Wide-angle and relativistic effects in Fourier-space clustering statistics
Milad Noorikuhani, Román Scoccimarro
Abstract
Galaxy power spectrum and bispectrum signals are distorted by peculiar velocities and other relativistic effects arising from a perturbed spacetime background. In addition, study of correlation functions of tracers in Fourier space is often done in the plane-parallel approximation, under which it is assumed that line-of-sight (LOS) vectors are parallel. In this work, we show that a simple perturbative procedure can be employed for a fast evaluation of beyond plane-parallel (wide-angle) corrections to the power spectrum and bispectrum. We also show that evolution of linear matter density fluctuations in a relativistic context can be found from a simple method. For the power spectrum at linear level, we compare leading-order wide-angle contributions to multipoles of the galaxy power spectrum with those from nonintegrated and integrated relativistic corrections and estimate their possible contamination on local ${f}_{\mathrm{NL}}$ measurements to be of order a few. We also compute wide-angle corrections in the presence of nonlinear terms at one-loop order.
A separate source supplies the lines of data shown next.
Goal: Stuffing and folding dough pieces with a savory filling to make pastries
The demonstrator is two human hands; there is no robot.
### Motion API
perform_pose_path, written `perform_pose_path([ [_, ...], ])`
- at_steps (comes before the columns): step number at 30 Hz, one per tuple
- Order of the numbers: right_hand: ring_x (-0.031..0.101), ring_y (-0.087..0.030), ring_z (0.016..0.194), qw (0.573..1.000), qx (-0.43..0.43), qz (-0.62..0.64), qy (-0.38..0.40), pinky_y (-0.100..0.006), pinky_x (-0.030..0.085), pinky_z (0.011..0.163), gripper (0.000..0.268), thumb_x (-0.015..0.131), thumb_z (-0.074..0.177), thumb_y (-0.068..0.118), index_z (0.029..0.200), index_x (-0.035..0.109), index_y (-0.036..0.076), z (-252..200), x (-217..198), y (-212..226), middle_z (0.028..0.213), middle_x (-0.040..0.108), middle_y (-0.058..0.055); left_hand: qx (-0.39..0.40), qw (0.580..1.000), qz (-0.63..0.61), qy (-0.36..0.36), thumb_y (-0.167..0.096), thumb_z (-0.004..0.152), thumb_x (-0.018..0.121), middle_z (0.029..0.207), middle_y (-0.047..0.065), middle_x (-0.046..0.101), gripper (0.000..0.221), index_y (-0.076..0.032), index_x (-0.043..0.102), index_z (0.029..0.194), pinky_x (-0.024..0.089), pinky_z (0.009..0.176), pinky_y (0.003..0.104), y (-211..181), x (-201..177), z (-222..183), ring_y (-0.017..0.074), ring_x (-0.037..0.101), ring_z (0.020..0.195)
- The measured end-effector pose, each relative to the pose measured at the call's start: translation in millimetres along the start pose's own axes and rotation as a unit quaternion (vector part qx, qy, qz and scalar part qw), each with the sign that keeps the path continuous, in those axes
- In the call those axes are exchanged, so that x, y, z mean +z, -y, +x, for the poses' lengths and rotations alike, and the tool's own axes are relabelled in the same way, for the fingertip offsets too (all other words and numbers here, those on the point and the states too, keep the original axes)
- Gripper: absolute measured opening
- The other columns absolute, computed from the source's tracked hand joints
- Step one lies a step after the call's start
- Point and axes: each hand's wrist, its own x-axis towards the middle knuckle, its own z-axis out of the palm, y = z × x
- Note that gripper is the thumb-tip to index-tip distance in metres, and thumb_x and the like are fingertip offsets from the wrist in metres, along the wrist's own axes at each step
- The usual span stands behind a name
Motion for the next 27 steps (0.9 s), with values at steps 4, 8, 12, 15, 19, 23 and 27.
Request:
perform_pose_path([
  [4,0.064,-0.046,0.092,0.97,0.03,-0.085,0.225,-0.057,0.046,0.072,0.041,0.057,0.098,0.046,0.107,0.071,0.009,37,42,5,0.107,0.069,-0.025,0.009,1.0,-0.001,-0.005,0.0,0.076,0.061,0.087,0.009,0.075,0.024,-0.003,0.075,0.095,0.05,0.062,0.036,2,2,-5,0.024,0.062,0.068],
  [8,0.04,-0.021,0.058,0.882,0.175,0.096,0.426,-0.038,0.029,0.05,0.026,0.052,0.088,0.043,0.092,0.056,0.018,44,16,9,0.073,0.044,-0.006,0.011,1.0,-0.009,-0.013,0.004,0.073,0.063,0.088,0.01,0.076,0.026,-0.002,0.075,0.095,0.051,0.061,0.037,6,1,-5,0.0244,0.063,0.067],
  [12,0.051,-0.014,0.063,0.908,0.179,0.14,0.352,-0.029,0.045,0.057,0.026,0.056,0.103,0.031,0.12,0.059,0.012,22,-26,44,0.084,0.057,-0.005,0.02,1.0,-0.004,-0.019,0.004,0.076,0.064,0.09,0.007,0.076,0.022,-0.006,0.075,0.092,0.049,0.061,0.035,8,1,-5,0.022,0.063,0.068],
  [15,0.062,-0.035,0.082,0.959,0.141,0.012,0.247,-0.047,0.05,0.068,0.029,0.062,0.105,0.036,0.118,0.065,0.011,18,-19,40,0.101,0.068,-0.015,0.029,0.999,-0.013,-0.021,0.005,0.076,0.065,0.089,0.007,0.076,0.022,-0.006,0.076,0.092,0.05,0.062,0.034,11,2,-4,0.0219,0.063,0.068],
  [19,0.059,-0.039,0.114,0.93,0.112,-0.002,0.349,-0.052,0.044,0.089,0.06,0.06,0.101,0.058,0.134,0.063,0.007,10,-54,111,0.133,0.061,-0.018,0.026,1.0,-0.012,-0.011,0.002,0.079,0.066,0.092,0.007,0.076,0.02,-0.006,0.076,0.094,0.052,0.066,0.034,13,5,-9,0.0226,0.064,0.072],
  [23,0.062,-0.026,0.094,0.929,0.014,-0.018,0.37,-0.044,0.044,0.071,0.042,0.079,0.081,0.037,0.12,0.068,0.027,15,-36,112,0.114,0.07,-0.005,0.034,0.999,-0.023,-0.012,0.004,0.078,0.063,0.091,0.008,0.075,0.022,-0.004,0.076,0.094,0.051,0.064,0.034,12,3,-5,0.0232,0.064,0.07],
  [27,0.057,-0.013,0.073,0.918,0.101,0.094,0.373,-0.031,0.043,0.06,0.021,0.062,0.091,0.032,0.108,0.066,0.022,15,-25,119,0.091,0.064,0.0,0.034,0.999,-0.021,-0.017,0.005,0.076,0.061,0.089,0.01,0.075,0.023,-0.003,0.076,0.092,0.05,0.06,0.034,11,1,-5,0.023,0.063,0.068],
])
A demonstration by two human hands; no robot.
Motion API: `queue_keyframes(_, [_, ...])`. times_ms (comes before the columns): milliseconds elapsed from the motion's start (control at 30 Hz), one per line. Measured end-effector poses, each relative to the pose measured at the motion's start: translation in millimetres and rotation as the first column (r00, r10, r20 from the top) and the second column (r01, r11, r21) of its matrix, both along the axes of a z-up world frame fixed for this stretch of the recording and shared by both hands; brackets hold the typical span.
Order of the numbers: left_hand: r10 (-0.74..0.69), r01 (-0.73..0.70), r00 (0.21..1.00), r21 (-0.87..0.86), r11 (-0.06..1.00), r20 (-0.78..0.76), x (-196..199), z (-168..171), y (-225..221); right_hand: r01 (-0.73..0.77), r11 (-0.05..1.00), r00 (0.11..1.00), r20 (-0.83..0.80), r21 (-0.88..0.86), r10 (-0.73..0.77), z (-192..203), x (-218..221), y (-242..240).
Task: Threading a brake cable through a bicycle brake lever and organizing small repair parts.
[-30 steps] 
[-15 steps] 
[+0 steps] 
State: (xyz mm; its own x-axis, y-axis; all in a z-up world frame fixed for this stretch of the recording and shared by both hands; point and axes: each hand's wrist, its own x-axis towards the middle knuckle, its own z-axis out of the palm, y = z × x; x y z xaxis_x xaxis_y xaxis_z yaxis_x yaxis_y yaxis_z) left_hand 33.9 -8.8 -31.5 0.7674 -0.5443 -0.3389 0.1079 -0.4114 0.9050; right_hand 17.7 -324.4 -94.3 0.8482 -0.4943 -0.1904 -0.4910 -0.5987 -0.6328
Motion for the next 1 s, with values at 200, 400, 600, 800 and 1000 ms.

For the bispectrum, we show that wide-angle effects alone, even with fully symmetric choices of LOS, give rise to imaginary, odd-parity multipoles of the galaxy bispectrum (dipole, octupole, etc.), which are, in many cases, larger than previously known ones of relativistic origin. We calculate these contributions and provide an estimator for measuring the leading-order bispectrum dipole from data, using a symmetric LOS definition. Finally, we calculate the leading-order corrections to multipoles of real plane-parallel bispectrum multipoles and estimate the apparent local ${f}_{\mathrm{NL}}$ induced to be of order unity.